Akibat tidak tercapainya kesepakatan dan adanya dugaan intimidasi, proses mediasi pun batal. Enam korban, yakni Rohman, Rois, H. Yelis, Jumadi, H. Faat, dan H. Joni, akhirnya memutuskan untuk membawa perkara ini ke tingkat yang lebih tinggi.
Langkah Tegas: Laporkan ke Polda Jatim
Kekecewaan terhadap lambannya penanganan kasus, terutama terhadap pihak yang diduga penadah, membuat para korban akan melaporkan ulang kasus ini ke Polda Jawa Timur. Harapan mereka, agar proses hukum bisa berjalan lebih adil, transparan, dan menyeluruh.
“Selama ini Fauzen masih bebas. Padahal keterlibatannya sudah disebut oleh tersangka utama, dan itu juga tercatat dalam BAP. Tapi sampai sekarang belum ditangkap, seakan tak terjadi apa-apa,” tutur Rois dengan nada kesal.
Pihak korban menilai penanganan di tingkat Polsek terlalu banyak kejanggalan, mulai dari mediasi tidak proporsional, dugaan pemotongan ganti rugi, hingga terkesan ada perlindungan terhadap pihak yang mestinya juga jadi tersangka.

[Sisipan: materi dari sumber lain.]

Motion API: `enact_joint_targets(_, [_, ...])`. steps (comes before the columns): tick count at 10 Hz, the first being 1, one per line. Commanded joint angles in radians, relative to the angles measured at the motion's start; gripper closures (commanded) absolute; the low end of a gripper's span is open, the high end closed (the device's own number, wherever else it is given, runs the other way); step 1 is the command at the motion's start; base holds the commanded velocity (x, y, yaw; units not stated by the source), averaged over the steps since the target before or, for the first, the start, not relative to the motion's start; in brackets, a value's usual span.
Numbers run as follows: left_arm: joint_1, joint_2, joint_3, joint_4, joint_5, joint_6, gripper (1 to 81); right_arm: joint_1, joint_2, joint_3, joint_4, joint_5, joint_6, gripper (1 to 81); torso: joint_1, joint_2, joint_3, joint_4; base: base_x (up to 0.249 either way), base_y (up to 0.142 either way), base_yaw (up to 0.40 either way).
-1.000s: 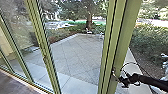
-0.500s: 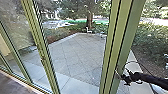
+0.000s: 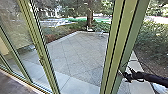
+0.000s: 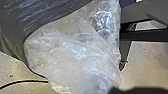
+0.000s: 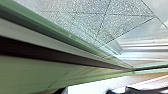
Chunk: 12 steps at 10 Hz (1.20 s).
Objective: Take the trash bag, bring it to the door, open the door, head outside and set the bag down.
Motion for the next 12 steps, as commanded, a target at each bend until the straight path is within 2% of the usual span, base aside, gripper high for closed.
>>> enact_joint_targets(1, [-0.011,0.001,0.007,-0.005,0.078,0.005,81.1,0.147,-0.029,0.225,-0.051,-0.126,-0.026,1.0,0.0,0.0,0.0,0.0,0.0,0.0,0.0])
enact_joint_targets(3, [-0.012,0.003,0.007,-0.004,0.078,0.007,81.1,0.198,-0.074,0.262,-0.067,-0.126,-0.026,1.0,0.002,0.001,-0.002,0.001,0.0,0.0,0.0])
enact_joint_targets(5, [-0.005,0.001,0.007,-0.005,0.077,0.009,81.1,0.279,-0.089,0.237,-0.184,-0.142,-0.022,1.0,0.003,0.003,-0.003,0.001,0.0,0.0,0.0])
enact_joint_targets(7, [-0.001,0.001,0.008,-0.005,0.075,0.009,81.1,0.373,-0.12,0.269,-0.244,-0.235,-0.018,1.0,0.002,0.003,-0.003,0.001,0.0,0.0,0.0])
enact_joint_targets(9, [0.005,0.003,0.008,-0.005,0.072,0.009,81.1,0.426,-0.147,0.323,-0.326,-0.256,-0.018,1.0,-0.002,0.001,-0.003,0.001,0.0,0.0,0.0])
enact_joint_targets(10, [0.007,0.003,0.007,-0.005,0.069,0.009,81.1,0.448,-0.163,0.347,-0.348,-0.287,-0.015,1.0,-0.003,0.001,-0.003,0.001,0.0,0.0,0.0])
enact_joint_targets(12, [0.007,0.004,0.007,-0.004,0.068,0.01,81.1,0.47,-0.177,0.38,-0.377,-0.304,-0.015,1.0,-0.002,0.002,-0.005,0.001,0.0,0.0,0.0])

“Kami berharap Kapolda Jatim bisa turun tangan langsung, menangkap penadah dan menindak aparat jika terbukti tidak netral. Ini bukan sekadar soal kerugian, ini soal keadilan hukum yang harus ditegakkan,” tutup Rohman.

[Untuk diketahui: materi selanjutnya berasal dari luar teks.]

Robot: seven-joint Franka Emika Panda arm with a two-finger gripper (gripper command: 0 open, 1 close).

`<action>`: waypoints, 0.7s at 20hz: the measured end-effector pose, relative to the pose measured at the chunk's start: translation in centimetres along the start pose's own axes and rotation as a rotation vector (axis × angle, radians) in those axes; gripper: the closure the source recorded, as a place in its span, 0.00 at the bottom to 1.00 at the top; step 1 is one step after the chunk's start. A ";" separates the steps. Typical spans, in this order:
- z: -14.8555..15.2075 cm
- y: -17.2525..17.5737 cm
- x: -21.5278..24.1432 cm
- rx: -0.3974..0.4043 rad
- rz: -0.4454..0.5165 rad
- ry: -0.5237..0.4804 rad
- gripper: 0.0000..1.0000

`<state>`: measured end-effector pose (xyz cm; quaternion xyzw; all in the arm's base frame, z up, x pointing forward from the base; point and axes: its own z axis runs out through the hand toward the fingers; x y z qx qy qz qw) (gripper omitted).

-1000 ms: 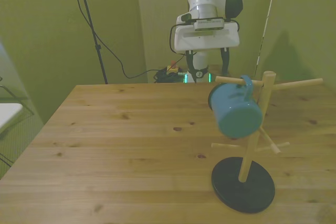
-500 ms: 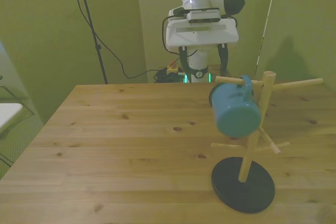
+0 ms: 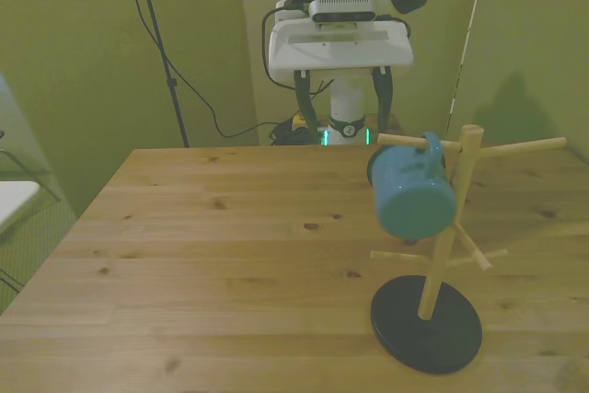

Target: Unload the mug

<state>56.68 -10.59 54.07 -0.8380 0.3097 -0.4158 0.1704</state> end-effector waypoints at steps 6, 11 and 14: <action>4.0 -1.1 0.8 -0.016 -0.038 -0.023 0.00; 4.9 -2.8 1.6 0.002 -0.053 -0.006 0.00; 5.2 -4.4 1.4 0.027 -0.056 -0.007 0.00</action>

Keadilan Tidak Boleh Tumpul ke Atas
Kasus pencurian ini membuka dugaan bahwa praktik-praktik transaksional dalam proses hukum masih saja terjadi. Jika benar penadah belum ditangkap karena "kedekatan" atau "intervensi tertentu", maka ini menjadi preseden buruk bagi penegakan hukum di tingkat kepolisian sektor.

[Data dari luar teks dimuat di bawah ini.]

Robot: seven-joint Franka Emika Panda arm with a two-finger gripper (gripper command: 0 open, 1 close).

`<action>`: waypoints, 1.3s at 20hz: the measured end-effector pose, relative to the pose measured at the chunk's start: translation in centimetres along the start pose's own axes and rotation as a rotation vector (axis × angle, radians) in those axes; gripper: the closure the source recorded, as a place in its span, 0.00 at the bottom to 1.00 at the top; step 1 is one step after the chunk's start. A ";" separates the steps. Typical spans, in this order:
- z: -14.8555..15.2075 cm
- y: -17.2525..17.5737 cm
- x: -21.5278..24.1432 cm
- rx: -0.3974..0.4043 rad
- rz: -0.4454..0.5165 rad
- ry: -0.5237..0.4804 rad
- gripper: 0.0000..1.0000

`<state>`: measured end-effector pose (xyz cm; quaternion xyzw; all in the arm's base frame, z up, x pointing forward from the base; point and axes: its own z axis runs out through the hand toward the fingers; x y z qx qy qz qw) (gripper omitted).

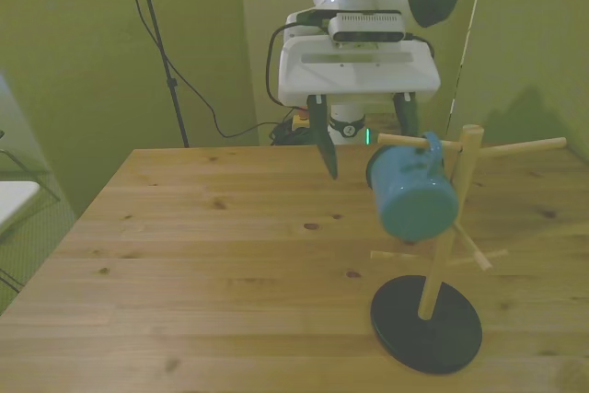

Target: Unload the mug

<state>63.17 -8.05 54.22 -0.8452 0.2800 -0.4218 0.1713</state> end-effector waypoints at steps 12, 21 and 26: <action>4.0 -0.4 1.2 -0.023 -0.008 0.014 1.00; 4.3 -0.5 1.6 -0.040 0.008 0.007 1.00; 4.3 -0.4 1.7 -0.046 0.008 0.008 1.00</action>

Integritas hukum diuji, dan publik menanti: apakah penadah benar-benar akan dijerat sesuai hukum, atau justru akan terus dilindungi?
Hingga berita ini diturunkan, pihak Polsek Semampir belum memberikan keterangan resmi atas desakan pelaporan ulang ke Polda Jatim. Redaksi integritasnews.my.id masih berupaya melakukan konfirmasi lanjutan.